[Data under study Boundary: Start]

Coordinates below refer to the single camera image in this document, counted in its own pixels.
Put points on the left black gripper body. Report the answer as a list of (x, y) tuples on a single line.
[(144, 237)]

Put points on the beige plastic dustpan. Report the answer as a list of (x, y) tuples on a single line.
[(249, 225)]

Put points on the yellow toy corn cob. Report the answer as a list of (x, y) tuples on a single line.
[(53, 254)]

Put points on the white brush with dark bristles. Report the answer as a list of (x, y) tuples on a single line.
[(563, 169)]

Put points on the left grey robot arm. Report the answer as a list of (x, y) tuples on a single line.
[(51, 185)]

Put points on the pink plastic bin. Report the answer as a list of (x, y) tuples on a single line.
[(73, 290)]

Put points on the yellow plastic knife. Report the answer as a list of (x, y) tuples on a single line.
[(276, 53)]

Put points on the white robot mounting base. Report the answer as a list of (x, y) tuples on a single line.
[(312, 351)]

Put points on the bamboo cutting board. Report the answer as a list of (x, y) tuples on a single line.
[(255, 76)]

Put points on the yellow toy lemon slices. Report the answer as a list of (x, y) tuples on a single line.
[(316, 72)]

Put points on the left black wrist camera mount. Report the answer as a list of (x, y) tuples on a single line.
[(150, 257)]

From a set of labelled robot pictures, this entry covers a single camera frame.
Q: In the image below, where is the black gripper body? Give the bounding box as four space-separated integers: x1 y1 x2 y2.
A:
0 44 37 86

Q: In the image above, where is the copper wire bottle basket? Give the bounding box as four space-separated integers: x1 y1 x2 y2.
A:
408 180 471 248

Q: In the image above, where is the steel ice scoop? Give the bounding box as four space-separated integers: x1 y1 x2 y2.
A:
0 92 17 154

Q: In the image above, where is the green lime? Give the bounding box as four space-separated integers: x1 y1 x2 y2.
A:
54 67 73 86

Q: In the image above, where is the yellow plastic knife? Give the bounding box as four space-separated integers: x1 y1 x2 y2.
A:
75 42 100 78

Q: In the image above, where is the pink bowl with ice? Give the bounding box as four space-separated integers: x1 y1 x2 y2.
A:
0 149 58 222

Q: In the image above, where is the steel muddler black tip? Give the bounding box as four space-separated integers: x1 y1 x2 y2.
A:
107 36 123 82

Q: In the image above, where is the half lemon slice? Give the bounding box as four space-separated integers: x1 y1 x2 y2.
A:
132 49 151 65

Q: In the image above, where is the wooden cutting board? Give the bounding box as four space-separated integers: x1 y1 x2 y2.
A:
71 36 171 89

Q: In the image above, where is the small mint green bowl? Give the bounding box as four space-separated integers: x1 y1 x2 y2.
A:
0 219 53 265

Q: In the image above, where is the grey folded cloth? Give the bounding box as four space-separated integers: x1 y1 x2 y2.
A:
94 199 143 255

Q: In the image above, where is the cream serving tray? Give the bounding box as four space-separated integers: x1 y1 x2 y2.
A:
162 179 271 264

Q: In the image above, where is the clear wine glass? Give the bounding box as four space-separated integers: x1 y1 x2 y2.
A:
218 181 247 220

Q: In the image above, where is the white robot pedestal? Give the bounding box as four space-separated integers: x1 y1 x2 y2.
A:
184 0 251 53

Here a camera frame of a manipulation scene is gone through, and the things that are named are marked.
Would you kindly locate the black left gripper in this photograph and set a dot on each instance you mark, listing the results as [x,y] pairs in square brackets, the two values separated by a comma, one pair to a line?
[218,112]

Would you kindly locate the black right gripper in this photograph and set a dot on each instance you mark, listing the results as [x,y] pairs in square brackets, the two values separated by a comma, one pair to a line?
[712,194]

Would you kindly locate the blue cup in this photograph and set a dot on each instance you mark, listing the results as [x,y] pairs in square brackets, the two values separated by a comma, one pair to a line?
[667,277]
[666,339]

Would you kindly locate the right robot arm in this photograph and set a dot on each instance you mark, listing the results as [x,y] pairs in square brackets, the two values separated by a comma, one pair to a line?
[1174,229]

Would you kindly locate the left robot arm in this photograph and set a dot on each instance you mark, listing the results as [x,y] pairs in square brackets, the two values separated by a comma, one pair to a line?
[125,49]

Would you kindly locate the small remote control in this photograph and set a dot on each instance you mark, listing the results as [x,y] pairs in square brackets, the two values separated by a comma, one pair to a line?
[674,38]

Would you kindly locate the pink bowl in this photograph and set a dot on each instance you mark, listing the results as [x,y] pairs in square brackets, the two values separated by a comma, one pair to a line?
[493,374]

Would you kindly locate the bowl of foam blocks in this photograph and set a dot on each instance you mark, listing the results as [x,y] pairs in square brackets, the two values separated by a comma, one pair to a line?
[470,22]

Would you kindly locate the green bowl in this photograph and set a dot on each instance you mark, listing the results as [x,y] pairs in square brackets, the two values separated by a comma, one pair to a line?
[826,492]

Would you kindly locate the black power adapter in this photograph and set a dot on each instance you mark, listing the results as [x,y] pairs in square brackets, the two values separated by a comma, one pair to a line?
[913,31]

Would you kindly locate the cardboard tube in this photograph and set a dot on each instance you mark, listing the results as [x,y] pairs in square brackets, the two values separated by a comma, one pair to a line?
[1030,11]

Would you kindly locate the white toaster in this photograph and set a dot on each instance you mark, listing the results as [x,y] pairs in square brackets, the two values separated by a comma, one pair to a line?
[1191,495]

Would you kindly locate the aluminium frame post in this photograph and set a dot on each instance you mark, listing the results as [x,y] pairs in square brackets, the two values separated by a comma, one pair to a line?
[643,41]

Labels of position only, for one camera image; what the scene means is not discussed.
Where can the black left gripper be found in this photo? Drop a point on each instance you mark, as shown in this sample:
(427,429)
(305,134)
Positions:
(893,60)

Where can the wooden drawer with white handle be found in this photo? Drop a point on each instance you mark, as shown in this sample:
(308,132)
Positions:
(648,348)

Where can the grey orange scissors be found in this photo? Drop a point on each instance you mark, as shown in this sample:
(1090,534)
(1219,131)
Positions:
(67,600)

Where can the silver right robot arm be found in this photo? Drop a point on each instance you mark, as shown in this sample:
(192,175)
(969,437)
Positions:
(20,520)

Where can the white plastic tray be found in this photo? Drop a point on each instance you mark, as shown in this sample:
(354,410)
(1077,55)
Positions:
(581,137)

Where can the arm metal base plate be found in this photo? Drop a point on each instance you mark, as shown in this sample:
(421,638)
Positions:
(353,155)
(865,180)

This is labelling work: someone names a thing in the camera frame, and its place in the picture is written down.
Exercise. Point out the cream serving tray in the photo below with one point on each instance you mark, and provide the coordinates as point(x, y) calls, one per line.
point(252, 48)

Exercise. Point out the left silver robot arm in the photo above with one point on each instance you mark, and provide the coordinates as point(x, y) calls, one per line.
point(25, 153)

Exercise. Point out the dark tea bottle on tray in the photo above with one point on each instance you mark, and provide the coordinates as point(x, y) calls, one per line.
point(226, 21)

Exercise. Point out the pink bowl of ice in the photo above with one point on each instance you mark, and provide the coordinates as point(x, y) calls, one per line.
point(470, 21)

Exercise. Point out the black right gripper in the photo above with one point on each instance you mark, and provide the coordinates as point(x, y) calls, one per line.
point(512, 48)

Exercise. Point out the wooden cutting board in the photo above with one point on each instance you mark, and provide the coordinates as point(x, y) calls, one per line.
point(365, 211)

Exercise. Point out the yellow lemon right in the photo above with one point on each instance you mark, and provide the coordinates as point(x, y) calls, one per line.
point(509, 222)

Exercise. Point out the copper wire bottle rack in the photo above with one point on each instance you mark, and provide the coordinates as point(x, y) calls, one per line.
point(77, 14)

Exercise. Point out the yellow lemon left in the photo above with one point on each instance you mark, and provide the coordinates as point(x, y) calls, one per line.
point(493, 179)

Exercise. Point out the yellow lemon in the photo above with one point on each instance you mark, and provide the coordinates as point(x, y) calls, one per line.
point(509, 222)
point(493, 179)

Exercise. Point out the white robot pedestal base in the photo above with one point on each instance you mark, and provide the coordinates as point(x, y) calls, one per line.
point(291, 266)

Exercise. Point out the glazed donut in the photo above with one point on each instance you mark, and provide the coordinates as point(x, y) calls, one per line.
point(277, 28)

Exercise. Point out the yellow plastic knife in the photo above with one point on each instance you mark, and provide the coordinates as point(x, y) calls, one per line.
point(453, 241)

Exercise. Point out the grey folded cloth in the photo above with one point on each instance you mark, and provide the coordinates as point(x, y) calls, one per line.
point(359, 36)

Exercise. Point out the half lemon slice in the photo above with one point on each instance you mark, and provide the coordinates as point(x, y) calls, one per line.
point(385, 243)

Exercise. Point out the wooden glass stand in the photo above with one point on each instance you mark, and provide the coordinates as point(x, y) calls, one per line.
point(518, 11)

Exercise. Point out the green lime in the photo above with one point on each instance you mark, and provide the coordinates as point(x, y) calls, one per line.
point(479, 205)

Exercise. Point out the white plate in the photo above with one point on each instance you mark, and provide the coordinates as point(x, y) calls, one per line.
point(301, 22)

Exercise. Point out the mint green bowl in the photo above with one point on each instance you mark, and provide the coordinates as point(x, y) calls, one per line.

[Data under study Boundary: End]

*Activity*: Tally the lines in the listing that hold "found" and report the number alone.

*Result of the exercise*: 6